◆ **TASK TO CARRY OUT**: One exact copy of the listing, minus the images, is the required answer.

Start of THE DATA

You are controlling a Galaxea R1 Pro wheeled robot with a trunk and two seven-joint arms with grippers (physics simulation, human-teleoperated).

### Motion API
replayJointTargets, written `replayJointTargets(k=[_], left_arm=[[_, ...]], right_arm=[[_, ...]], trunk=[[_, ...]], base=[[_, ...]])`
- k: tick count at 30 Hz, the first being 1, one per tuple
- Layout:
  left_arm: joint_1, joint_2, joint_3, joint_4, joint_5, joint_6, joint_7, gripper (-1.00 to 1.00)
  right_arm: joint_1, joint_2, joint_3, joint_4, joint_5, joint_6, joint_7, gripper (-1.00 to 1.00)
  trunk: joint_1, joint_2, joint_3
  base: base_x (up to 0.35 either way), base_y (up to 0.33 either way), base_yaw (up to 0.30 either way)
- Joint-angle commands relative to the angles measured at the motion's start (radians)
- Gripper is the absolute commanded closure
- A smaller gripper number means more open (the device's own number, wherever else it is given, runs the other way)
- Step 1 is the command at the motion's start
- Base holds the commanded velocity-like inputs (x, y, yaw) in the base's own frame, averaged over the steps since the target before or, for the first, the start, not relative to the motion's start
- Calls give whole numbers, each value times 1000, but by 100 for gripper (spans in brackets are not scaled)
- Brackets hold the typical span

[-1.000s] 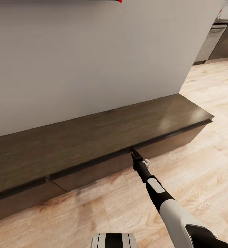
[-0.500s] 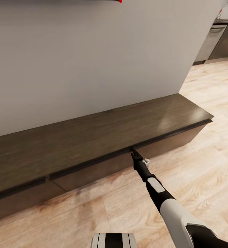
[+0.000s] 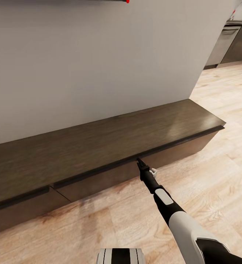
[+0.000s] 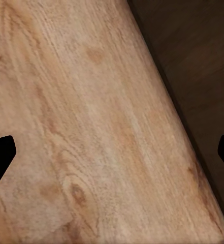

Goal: Place each of the two pumpkins and all three candles from the living room inside a cabinet in the living room (use any cabinet), then make sure every cabinet is closed, and position the cauldron so it is next to a table in the living room.

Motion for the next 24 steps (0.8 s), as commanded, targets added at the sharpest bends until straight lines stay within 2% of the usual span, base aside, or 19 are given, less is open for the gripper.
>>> replayJointTargets(k=[1,7,13,16,24], left_arm=[[0,0,1,-1,8,9,0,-100],[0,0,1,-1,8,9,0,-100],[0,0,1,-1,8,9,-1,-100],[0,0,1,-1,8,9,-1,-100],[0,1,1,-1,8,9,-1,-100]], right_arm=[[0,1,-2,2,-4,8,1,100],[-2,1,9,-8,-4,8,1,100],[0,-1,70,-61,-4,8,2,100],[0,-1,115,-76,-5,8,2,100],[1,-1,143,-84,-6,8,2,100]], trunk=[[0,0,-1],[0,0,-1],[0,0,-1],[0,0,-1],[0,0,-1]], base=[[0,0,0],[0,0,0],[0,0,0],[0,0,0],[0,0,0]])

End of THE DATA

◆ **ANSWER FOR THIS EXERCISE**:
You are controlling a Galaxea R1 Pro wheeled robot with a trunk and two seven-joint arms with grippers (physics simulation, human-teleoperated).

### Motion API
replayJointTargets, written `replayJointTargets(k=[_], left_arm=[[_, ...]], right_arm=[[_, ...]], trunk=[[_, ...]], base=[[_, ...]])`
- k: tick count at 30 Hz, the first being 1, one per tuple
- Layout:
  left_arm: joint_1, joint_2, joint_3, joint_4, joint_5, joint_6, joint_7, gripper (-1.00 to 1.00)
  right_arm: joint_1, joint_2, joint_3, joint_4, joint_5, joint_6, joint_7, gripper (-1.00 to 1.00)
  trunk: joint_1, joint_2, joint_3
  base: base_x (up to 0.35 either way), base_y (up to 0.33 either way), base_yaw (up to 0.30 either way)
- Joint-angle commands relative to the angles measured at the motion's start (radians)
- Gripper is the absolute commanded closure
- A smaller gripper number means more open (the device's own number, wherever else it is given, runs the other way)
- Step 1 is the command at the motion's start
- Base holds the commanded velocity-like inputs (x, y, yaw) in the base's own frame, averaged over the steps since the target before or, for the first, the start, not relative to the motion's start
- Calls give whole numbers, each value times 1000, but by 100 for gripper (spans in brackets are not scaled)
- Brackets hold the typical span

[-1.000s] 
[-0.500s] 
[+0.000s] 
[+0.000s] 

Goal: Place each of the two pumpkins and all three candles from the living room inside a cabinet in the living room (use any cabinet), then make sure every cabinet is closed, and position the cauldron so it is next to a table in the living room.

Motion for the next 24 steps (0.8 s), as commanded, targets added at the sharpest bends until straight lines stay within 2% of the usual span, base aside, or 19 are given, less is open for the gripper.
>>> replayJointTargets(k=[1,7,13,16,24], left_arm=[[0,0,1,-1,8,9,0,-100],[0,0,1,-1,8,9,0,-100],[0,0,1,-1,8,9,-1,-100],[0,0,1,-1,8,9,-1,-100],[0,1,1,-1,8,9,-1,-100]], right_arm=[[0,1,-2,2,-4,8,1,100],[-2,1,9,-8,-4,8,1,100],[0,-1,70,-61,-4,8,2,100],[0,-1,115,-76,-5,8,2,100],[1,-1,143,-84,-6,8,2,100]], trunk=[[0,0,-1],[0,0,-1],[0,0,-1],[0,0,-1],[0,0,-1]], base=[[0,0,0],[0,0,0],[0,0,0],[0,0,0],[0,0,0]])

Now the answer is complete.